It’s certainly the busiest. Hundreds of thousands of people hustle through Penn Station’s labyrinthine, low-ceilinged corridors every day. Amtrak owns the terminal but shares space and operations with New Jersey Transit, Long Island Rail Road, and the New York City subway. Problems have compounded in a system stretched beyond capacity. Minor delays become major headaches, and overcrowding erodes safety and security. The whole enterprise—and much of the economic vitality of the region—relies on crumbling, outdated infrastructure: narrow platforms, failing ties and switches, and tunnels that may be one major storm surge away from becoming permanently inoperable.
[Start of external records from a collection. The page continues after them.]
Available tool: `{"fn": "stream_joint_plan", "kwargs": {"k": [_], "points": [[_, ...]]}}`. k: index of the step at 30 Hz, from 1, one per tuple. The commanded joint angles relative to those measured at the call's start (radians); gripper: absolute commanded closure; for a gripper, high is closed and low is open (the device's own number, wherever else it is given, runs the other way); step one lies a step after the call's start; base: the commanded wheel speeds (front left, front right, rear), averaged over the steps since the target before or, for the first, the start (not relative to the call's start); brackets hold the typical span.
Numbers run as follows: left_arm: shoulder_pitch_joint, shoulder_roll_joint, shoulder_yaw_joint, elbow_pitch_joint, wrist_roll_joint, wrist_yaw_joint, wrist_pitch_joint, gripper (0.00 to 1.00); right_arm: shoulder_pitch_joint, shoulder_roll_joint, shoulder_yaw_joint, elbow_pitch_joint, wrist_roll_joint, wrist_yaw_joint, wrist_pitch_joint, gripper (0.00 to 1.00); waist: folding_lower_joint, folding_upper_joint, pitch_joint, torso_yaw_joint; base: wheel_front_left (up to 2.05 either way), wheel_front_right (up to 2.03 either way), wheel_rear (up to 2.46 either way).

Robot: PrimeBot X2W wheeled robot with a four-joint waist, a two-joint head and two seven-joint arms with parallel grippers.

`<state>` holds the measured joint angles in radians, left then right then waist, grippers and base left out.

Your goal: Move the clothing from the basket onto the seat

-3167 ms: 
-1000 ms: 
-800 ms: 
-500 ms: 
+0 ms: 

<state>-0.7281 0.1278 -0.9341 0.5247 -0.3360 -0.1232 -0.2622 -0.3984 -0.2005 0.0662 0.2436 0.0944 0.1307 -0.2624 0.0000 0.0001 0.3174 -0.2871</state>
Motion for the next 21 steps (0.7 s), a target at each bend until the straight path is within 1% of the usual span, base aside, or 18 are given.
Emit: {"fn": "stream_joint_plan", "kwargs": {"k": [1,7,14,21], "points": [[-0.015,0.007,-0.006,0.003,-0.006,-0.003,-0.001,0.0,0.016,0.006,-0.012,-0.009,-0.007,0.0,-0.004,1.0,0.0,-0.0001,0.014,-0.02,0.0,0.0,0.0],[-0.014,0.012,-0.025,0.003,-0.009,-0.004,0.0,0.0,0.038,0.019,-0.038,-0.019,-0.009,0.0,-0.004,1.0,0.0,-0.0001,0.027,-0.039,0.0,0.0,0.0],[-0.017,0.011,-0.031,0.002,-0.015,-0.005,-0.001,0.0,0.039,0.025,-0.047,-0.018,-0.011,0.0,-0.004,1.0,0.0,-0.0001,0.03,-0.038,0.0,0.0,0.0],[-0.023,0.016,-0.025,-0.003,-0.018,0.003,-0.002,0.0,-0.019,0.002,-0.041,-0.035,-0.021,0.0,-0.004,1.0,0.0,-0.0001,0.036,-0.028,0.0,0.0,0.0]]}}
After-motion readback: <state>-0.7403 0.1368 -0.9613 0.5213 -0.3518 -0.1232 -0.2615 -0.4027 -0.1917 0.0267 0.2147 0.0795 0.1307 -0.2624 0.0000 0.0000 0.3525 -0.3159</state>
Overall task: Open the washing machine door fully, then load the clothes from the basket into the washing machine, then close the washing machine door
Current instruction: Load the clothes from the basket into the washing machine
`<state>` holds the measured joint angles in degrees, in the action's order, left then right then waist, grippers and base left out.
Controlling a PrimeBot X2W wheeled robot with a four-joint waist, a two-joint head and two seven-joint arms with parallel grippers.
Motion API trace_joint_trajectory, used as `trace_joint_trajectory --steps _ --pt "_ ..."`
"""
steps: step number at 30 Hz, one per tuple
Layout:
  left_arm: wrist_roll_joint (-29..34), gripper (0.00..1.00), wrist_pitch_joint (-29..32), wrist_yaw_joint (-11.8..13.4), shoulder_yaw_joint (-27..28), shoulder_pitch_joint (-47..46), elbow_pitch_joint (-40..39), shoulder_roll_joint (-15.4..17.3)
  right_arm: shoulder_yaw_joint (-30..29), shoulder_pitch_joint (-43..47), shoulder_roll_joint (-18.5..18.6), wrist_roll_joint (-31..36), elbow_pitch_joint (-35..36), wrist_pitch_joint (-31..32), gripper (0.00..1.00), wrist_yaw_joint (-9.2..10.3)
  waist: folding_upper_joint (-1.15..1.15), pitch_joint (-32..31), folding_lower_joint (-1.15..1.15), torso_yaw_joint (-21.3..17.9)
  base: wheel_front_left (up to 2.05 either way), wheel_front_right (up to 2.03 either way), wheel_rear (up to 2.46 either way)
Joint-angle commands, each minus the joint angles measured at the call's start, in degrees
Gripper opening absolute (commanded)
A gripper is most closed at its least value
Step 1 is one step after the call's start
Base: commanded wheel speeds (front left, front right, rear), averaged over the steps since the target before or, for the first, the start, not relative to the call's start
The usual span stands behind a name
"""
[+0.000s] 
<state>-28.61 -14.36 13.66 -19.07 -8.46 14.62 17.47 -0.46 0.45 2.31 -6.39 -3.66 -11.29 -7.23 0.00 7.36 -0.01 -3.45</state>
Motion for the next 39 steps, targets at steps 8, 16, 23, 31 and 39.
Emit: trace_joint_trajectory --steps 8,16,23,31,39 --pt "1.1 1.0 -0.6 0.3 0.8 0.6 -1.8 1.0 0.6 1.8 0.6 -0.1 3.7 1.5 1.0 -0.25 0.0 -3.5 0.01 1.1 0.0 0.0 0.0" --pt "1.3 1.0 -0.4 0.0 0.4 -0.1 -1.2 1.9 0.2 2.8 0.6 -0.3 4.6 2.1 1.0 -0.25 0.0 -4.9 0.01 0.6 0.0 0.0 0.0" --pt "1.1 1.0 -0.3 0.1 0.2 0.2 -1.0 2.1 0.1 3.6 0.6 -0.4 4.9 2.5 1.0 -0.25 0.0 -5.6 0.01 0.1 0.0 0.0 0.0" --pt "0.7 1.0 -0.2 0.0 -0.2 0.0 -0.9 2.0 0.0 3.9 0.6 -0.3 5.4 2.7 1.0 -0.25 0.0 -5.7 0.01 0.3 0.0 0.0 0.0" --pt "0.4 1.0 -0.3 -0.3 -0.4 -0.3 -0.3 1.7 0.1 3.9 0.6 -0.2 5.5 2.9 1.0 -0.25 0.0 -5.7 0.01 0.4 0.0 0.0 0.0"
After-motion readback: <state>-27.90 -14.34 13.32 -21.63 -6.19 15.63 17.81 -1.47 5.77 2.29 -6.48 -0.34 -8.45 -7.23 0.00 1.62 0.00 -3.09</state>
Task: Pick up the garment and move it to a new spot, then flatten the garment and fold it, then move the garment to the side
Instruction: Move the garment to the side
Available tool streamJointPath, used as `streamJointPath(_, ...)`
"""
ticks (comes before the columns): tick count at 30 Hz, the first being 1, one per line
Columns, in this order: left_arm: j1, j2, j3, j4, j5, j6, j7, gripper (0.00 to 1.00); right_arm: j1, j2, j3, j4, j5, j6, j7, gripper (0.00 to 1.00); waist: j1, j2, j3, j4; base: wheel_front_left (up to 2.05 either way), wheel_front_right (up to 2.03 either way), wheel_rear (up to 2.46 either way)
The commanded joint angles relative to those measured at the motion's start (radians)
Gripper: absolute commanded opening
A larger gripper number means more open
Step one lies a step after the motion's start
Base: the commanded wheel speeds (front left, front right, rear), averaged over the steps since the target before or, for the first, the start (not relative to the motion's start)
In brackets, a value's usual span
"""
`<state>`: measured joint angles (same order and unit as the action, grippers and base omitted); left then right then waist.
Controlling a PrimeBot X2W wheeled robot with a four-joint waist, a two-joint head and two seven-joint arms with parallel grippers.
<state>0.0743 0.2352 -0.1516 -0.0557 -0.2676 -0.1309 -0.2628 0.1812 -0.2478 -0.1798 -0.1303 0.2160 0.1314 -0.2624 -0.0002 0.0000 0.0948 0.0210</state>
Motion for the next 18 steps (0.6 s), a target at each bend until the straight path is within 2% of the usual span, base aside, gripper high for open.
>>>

On top of it all, literally on top of it all, sits Madison Square Garden.

It wasn’t always like this.

For Samuel Turvey, FCRH ’79, LAW ’83, the way forward for Penn Station is through its storied past, a time when the station wasn’t a sunless maze but a shining symbol of New York grandeur.

“If we want to keep pace with London, Tokyo, Paris, and Hong Kong, we need to stop using patently dangerous tunnels from 1910 and funneling 650,000 people daily under a basketball arena,” he says. “A train station can and should be located over what presently passes for Penn Station.”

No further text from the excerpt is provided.